April 27 2019. Royal Botanical Gardens, Hamilton, ON. Regular readers will know I have a weakness for vireos; to me they’re birds with attitude. We see five vireo species around here, three stay all summer the other two head a bit further north to breed. After a seven-month vireo-drought, their reappearance is always something to celebrate. The first to return is usually the Blue-headed Vireo, it’s a prize, and I saw my first-of-the-year today.
Before our encounter with the vireo, my companion and I had completed one of our regular transects. The temperature barely climbed above late March conditions all day and, if anything good that came of it, it was that birds were forced down from treetops to find shelter and food. We spotted two Blue-gray Gnatcatchers in a calm pocket of woodland, sheltered from a cold, howling westerly wind; they could have been My Birds of the Day had it not been for the vireo later on. The gnatcatchers distracted us from studying a couple of low, singing Pine Warblers who were unusual because it’s a species that hangs around and breeds in the upper reaches of pines and is far more often heard than seen. Around us a House Wren sang and a few Yellow-rumped Warblers, the first of thousands to come, kept company with Ruby-crowned Kinglets. It was all very entertaining – if cold.

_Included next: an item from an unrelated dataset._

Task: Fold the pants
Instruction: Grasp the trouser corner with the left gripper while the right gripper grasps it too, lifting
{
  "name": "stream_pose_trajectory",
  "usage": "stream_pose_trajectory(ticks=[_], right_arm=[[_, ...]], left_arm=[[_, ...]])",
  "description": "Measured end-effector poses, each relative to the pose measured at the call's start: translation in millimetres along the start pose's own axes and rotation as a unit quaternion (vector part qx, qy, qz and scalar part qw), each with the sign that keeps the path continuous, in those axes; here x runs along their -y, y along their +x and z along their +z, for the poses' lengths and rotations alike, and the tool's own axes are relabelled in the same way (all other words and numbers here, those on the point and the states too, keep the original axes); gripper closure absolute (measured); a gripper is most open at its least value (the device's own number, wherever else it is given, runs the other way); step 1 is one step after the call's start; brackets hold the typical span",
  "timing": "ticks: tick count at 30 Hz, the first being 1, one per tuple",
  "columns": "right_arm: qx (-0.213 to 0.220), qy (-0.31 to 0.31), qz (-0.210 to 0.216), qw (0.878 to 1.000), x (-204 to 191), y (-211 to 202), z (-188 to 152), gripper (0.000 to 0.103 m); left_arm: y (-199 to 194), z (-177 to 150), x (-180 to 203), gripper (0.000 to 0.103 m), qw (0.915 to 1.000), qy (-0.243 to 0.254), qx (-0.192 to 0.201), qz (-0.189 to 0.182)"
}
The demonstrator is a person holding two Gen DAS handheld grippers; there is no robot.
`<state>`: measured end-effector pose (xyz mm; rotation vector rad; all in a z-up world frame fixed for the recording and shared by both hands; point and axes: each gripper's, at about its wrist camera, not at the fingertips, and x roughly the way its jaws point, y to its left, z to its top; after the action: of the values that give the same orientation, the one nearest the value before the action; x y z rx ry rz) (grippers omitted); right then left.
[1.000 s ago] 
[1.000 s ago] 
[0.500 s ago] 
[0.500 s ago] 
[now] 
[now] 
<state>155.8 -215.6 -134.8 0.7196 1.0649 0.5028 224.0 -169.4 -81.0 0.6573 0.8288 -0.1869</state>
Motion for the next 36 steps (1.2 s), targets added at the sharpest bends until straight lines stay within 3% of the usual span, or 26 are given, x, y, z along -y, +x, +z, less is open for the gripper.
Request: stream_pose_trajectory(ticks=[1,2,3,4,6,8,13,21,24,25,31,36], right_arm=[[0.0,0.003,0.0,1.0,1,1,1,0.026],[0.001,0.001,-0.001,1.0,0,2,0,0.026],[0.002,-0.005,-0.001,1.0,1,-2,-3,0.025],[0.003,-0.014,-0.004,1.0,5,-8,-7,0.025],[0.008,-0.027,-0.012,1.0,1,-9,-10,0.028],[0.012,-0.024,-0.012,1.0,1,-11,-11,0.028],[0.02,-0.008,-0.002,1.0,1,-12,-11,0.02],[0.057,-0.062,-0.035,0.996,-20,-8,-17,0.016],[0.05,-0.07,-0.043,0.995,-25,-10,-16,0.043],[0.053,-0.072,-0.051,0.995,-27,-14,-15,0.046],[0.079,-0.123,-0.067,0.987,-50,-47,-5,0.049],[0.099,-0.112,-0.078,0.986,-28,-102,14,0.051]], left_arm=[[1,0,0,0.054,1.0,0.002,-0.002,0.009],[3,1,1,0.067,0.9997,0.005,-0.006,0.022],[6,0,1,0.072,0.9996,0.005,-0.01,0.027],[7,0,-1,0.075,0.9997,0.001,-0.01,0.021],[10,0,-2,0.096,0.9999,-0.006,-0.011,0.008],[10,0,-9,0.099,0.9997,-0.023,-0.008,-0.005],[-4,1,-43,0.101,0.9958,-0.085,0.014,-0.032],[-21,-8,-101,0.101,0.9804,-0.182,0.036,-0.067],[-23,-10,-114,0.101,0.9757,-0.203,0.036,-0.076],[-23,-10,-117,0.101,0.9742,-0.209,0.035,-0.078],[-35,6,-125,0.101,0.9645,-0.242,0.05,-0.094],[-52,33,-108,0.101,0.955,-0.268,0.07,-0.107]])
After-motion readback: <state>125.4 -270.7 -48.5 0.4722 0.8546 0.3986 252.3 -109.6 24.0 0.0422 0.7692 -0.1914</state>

The vireo came at a second stop when we joined a friend who was leading a beginner birding group. They were in another sheltered valley and had already seen all but one of possible woodpecker species. As we arrived to join them I heard the characteristic heart-lifting, three or four-syllable song of a vireo and knew it almost right away as the Blue-headed Vireo. Our Blue-gray Gnatcatchers, who would otherwise have been Birds of the Day had to step aside.